Quase sempre em seu cinema Spielberg faz o drama girar em torno de um herói individual. Em The Post esse protagonismo se divide em dois: o editor Ben Bradlee (Tom Hanks) e a proprietária do jornal, Kay Graham (Meryl Streep). Se ele não hesita desde o início em sua determinação de enfrentar a tirania do governo, ela tem dúvidas, oscila, pondera, sofre: é a personagem dramática mais interessante. Mas são ambos íntegros, corretos, sem mácula, como convém a heróis spielberguianos inspirados em figuras reais.

Relações promíscuas

O que há de mais interessante no filme é a abordagem das relações frequentemente promíscuas entre a imprensa e o poder político e econômico. Kay Graham hesita em publicar o que seu jornal sabe porque não quer ferir seu amigo pessoal Robert McNamara (Bruce Greenwood), ex-secretário de defesa. O combativo Ben Bradlee foi, ele próprio, amigo pessoal de John e Jackie Kennedy. Além disso, os magnatas dos quais depende a saúde financeira do jornal também exercem uma enorme pressão, que não condiz necessariamente com os interesses dos leitores e cidadãos.

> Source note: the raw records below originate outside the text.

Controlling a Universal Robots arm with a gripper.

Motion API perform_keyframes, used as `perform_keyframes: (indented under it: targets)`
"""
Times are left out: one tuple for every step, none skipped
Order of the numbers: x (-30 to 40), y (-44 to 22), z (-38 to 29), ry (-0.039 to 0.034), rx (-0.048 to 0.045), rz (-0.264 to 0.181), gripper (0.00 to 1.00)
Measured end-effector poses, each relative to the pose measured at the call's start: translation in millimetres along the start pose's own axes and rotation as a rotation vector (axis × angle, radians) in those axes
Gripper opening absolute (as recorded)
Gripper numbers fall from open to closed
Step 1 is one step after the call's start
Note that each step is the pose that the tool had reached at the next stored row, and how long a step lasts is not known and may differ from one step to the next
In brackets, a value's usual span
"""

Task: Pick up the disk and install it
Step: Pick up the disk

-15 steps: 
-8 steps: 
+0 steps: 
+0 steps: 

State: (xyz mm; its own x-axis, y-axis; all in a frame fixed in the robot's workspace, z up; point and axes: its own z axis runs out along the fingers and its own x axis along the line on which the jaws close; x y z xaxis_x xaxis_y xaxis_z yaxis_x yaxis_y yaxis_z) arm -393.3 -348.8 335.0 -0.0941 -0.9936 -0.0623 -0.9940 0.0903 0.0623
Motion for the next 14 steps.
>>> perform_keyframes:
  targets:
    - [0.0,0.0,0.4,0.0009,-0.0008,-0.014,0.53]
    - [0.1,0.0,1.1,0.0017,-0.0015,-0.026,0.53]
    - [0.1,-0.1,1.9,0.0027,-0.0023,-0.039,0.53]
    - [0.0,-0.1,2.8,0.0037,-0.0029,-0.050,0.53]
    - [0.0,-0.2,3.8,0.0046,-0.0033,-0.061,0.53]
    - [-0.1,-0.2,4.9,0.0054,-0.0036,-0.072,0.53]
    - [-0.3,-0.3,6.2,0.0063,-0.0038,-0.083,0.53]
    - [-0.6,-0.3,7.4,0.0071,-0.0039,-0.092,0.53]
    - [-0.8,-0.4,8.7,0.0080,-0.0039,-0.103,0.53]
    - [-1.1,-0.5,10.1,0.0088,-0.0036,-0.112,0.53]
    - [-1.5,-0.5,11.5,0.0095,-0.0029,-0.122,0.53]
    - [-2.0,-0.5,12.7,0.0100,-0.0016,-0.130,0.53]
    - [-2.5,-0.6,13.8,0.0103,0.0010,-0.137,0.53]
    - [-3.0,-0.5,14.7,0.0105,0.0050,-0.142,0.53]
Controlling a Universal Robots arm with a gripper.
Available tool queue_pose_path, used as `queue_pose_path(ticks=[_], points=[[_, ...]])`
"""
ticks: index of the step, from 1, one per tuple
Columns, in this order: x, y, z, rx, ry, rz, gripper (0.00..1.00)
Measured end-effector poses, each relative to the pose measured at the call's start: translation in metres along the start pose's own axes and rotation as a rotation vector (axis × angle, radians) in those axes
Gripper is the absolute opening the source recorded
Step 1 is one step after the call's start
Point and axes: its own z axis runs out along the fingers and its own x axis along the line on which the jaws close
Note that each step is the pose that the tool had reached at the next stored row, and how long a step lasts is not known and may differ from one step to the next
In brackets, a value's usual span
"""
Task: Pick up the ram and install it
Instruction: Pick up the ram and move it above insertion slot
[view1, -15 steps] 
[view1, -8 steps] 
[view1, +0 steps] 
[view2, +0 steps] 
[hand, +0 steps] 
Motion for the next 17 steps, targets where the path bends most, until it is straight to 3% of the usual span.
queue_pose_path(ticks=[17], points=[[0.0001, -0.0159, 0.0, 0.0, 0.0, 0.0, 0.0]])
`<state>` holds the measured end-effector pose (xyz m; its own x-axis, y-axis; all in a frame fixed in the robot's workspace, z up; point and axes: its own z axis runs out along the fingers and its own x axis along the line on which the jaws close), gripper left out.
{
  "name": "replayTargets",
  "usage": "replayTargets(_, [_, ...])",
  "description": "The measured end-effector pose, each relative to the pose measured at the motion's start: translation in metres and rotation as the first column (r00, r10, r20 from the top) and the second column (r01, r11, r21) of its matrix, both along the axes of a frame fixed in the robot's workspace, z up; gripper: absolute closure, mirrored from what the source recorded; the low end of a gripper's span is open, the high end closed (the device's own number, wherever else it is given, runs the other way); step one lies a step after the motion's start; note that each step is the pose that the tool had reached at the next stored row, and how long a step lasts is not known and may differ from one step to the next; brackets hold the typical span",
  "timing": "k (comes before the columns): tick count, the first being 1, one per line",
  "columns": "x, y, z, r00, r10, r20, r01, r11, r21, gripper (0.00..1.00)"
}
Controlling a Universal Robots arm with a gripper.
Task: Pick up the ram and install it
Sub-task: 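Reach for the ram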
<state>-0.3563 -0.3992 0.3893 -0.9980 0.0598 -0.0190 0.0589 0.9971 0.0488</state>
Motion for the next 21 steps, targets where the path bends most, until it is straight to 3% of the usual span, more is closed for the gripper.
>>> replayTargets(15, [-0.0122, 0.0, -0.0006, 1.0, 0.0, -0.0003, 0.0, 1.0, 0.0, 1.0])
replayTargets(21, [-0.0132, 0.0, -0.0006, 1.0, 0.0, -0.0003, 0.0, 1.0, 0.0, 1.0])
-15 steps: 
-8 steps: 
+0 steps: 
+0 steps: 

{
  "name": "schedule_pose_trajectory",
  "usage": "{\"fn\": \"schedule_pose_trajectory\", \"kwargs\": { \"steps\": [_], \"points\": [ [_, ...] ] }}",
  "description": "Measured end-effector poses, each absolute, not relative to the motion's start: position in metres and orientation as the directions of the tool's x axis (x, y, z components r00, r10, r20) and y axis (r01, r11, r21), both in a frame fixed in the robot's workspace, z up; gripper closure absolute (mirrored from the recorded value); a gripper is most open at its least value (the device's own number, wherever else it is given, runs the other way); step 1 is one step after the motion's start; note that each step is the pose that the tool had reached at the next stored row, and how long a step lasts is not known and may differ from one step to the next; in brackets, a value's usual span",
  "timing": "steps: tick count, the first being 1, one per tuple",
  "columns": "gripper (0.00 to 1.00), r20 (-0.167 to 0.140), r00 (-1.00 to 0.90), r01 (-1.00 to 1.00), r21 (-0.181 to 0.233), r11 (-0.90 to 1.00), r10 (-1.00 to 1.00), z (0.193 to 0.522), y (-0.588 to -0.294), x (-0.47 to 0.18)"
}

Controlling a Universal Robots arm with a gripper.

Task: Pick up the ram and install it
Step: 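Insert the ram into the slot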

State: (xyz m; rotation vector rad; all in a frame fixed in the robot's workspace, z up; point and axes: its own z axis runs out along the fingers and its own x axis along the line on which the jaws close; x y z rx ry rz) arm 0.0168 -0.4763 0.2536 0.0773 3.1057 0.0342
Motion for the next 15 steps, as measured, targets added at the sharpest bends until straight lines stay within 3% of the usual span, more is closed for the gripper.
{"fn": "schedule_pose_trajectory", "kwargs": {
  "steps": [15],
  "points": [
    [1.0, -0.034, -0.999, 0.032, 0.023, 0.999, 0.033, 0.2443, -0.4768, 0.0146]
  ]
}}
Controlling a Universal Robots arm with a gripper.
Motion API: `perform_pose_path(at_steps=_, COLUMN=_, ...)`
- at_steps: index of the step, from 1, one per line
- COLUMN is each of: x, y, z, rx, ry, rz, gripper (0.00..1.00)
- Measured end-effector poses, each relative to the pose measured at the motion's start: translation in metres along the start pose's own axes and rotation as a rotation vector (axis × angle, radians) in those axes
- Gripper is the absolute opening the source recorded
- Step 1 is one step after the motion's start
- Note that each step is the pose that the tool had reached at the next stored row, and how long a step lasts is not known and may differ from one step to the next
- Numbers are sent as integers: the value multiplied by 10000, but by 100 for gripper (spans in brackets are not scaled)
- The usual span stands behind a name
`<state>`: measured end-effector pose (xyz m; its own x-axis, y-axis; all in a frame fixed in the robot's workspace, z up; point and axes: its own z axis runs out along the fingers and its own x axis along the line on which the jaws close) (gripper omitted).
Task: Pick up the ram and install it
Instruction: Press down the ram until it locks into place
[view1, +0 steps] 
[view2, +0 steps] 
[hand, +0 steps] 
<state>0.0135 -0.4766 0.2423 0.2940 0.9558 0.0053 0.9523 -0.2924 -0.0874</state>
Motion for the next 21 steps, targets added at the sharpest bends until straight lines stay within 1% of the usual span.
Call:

É supostamente em defesa de tais interesses – de leitores e cidadãos – que o Post empreende a cruzada contra as mentiras governamentais – e em última análise contra Nixon, o tirano de quem no filme só ouvimos a voz e vemos a silhueta, numa das boas sacadas da direção. No mais, há a eficiência habitual do cineasta na sustentação do ritmo e da tensão e na descrição dos ambientes, sobretudo na vívida reconstituição de uma redação e de uma gráfica da época, com sua vibração característica.

Depois de um prólogo no campo de batalha do Vietnã, em que o analista militar Daniel Ellsberg (Matthew Rhys) tem acesso às informações explosivas que desencadearão toda a trama, a narrativa se alterna entre reuniões a portas fechadas, eventos sociais, o corre-corre da redação e cenas da vida doméstica dos protagonistas.

É neste último terreno que Spielberg às vezes resvala para o sentimentalismo e para a retórica edificante. Numa conversa um tanto incongruente no quarto da filha, de madrugada, a dona do jornal faz todo um discurso de desagravo à condição feminina numa sociedade em que ainda se via como natural a submissão da mulher ao mando do homem. É como se o diretor não confiasse que as ações da personagem bastariam para sustentar essa ideia.

Analogamente, a jornalista que atende o telefone e transmite aos colegas de redação o resultado de uma decisão crucial da Suprema Corte vê-se na obrigação de repetir o texto do voto de um dos ministros, citando os “founding fathers”, fazendo a apologia da liberdade de imprensa, etc. Assim, uma cena que se desenvolvia de modo magnífico é meio diluída pela lição de moral e cívica. Spielberg sendo Spielberg, ou melhor, Spielberg sabotando Spielberg.